You may want to ask your suppliers to give you at least two weeks to a month to settle your payments. Some suppliers even allow up to sixty days for their customers to pay up, depending on their credit standing and business relationship. It would be easier for you to come up with longer payment terms with your suppliers if you have been working together for a long time already, and if you have since established yourself as a reputable customer.
Once you have come up with increased duration of payment terms with your suppliers, it is a must that you plot your payment deadlines accordingly, alongside the schedules of your client payments. This way you can easily track the most ideal days to make payments to suppliers without getting tight on your funds.
3. Set up a good cash flow system.
The previous points both lead to stressing the need to plot when payments are received from clients and payments to be made to suppliers. In essence, in order to improve your business cash flow, it is a must that you set up a cash flow system.
When setting up a cash flow system, you should take into consideration not only the schedules in which your clients are going to pay up, but also the days in which you have to make payments to your suppliers. You may also want to plot payments that are recurring and those that require installments to complete. This way, you know when to pay outstanding balances and when you are bound to receive payments from those who owe you money.

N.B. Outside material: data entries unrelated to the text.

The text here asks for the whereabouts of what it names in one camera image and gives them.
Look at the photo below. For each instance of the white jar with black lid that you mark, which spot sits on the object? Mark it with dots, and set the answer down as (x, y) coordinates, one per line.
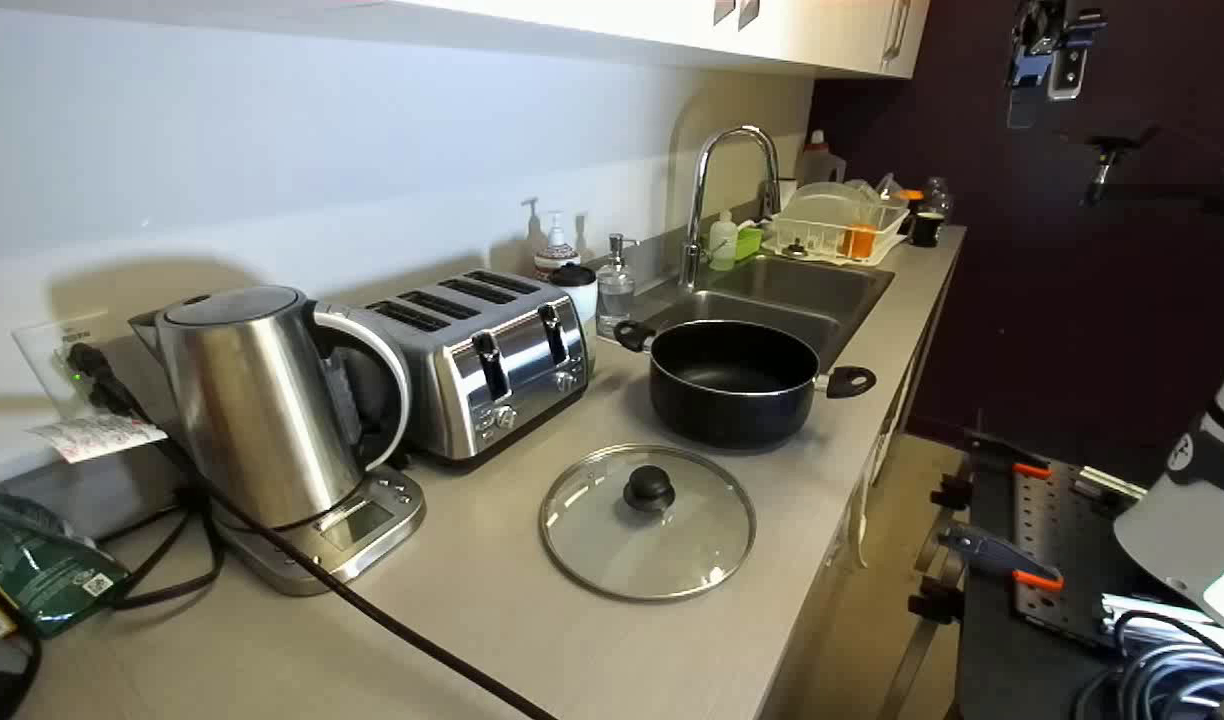
(576, 301)

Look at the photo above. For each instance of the stainless steel four-slot toaster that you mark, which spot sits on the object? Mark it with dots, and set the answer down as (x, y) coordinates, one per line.
(495, 373)

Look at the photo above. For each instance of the black cooking pot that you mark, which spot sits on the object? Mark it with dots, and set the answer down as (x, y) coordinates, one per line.
(735, 403)

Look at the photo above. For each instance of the grey flat box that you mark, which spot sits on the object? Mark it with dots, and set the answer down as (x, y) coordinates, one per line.
(77, 486)

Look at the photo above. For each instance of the orange cup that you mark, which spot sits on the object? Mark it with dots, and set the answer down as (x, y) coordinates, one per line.
(863, 240)

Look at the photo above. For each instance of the stainless steel electric kettle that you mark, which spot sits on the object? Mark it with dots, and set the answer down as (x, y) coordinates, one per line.
(258, 403)

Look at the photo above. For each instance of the brown bottle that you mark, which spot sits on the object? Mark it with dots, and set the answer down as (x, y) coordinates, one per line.
(819, 163)

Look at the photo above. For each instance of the black perforated robot table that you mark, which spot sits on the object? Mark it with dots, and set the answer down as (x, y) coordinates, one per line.
(1025, 654)

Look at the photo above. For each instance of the chrome kitchen faucet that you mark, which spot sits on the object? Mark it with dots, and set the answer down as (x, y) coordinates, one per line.
(697, 203)

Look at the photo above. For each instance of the stainless steel double sink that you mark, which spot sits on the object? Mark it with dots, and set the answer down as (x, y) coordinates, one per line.
(797, 284)

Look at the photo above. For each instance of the white dish rack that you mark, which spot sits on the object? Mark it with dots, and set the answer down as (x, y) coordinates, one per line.
(825, 223)

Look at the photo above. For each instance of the clear pump soap dispenser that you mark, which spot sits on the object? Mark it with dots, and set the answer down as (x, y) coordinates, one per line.
(532, 240)

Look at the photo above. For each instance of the white paper tag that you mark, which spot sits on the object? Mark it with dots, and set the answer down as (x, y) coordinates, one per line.
(96, 437)

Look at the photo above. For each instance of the black cup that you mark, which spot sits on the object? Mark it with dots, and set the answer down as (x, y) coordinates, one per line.
(924, 228)

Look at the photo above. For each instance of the white upper cabinet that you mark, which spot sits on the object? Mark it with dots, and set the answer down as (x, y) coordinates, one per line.
(773, 32)

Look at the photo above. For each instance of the glass lid with black knob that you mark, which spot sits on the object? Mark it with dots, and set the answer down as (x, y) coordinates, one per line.
(598, 534)

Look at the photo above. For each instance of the green snack bag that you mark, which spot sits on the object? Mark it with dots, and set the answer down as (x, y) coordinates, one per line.
(36, 564)

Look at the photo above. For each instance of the dish soap bottle green liquid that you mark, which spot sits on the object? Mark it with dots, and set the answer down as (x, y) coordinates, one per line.
(722, 240)

Having a good cash flow system helps a lot in predicting when you are going to be tight in your finances. It also prepares you in facing instances wherein you have to shell out money, such as a new investment or an unexpected payment due.

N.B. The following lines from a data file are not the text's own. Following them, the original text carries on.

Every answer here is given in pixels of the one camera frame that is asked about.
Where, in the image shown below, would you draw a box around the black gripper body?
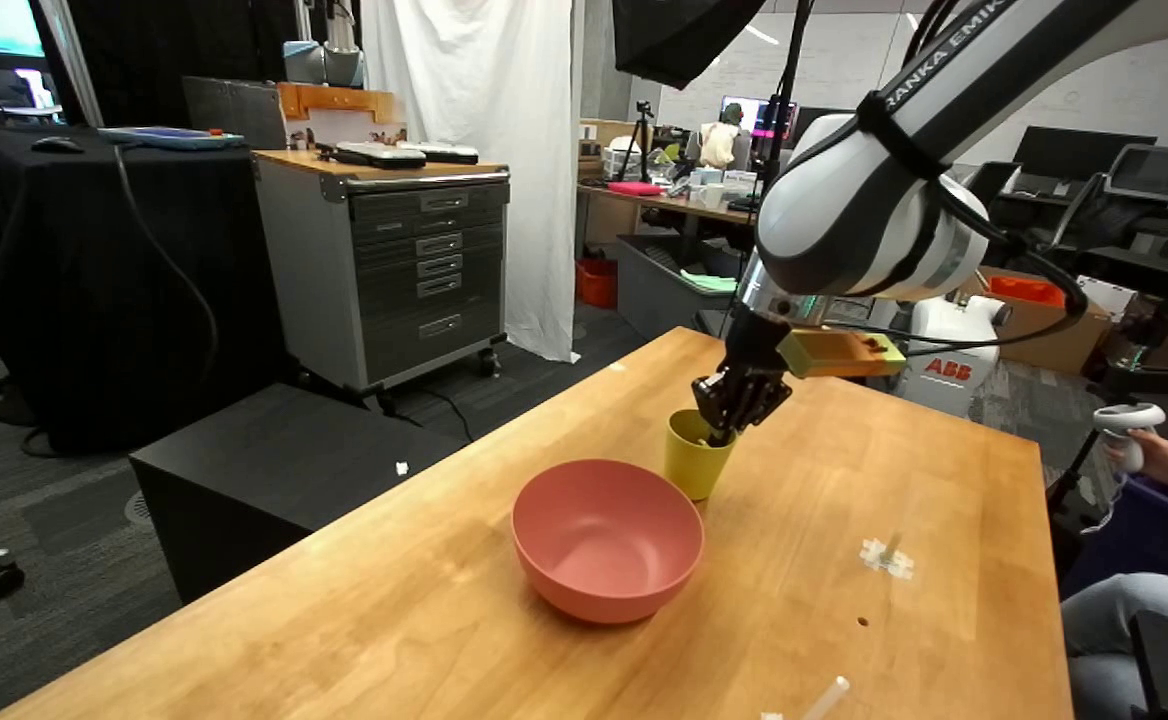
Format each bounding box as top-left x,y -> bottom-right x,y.
720,307 -> 801,385

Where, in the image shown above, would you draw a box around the yellow plastic cup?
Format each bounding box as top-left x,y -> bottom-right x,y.
666,405 -> 735,508

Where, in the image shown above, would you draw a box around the white VR controller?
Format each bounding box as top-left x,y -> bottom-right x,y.
1091,400 -> 1168,479

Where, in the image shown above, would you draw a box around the pink plastic bowl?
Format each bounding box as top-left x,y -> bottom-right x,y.
509,456 -> 710,626

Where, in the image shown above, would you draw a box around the cluttered wooden desk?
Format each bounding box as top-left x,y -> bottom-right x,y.
580,181 -> 765,287

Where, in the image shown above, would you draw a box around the red bucket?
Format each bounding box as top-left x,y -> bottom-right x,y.
575,250 -> 624,315

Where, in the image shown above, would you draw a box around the white ABB box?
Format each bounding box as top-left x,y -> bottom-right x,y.
895,291 -> 1007,420

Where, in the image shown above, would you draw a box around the black light stand pole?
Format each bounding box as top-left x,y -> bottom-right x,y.
753,0 -> 815,184

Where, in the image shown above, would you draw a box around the brown cardboard box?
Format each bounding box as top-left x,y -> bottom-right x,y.
982,263 -> 1122,380

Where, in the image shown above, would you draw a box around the black photo softbox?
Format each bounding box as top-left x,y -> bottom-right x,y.
607,0 -> 771,95

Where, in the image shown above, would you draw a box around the white hanging curtain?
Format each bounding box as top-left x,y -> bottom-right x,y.
355,0 -> 586,368

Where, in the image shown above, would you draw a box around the grey drawer tool cabinet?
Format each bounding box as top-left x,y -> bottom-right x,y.
251,149 -> 513,400

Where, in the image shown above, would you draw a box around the black keyboard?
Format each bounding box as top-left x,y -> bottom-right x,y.
399,134 -> 485,167
329,134 -> 434,171

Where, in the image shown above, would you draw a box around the large black equipment case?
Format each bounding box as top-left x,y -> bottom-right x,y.
1048,139 -> 1168,302

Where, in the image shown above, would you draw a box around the seated person jeans legs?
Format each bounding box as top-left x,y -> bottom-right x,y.
1061,569 -> 1168,720

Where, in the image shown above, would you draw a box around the black low box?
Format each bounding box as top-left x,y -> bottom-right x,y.
127,380 -> 468,605

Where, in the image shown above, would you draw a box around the orange cardboard box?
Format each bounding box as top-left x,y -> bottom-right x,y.
275,79 -> 410,153

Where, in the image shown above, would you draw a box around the grey upright panel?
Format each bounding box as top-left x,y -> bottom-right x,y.
182,70 -> 289,153

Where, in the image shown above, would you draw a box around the black cloth draped table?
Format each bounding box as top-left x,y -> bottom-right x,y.
0,118 -> 289,456

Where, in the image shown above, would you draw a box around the black hanging curtain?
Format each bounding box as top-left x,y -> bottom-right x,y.
69,0 -> 306,133

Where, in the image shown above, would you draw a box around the yellow mounted wrist camera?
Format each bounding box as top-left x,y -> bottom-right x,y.
776,324 -> 910,385

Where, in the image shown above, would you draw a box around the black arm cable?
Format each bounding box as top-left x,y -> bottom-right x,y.
895,184 -> 1095,359

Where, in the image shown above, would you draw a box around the grey hanging cable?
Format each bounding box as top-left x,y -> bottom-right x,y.
110,139 -> 225,390

Implementing a clear and comprehensive payment policy framework is also important in maintaining cash flow. You may want to work out a payment schedule with your client especially when they intend to pay on a staggered or installment basis.
When doing a payment plan, it is a must that you set deadlines for periodic and final payments, so your client knows when they are due. It is also best to put this agreement in writing.
When working with first time clients, and when you are sure that you can deliver their order on a timely manner, then it is ideal to require full upfront payment. This is to establish a good business relationship and to show that both parties are able to do their share in the engagement.
If an upfront payment is not an option, then you may at least require a security deposit from your customer which can be paid in installments throughout the course of the engagement. You should understand that there are times when you may lose clients who are not comfortable with upfront payment, but it’s way better to avoid such engagements from the start rather than end up wasting more money just because they happen to be delinquent payers.
Improving your business cash flow provides you with a lot of benefits, and these go beyond stabilising wellbeing of your company. A good cash flow allows you to think not just about the present, but more importantly of the future. You can then think of ways on how to grow your business confidently because you foresee the most ideal time to make new investments, and as well protect yourself from being financial vulnerability during times when funds are tight.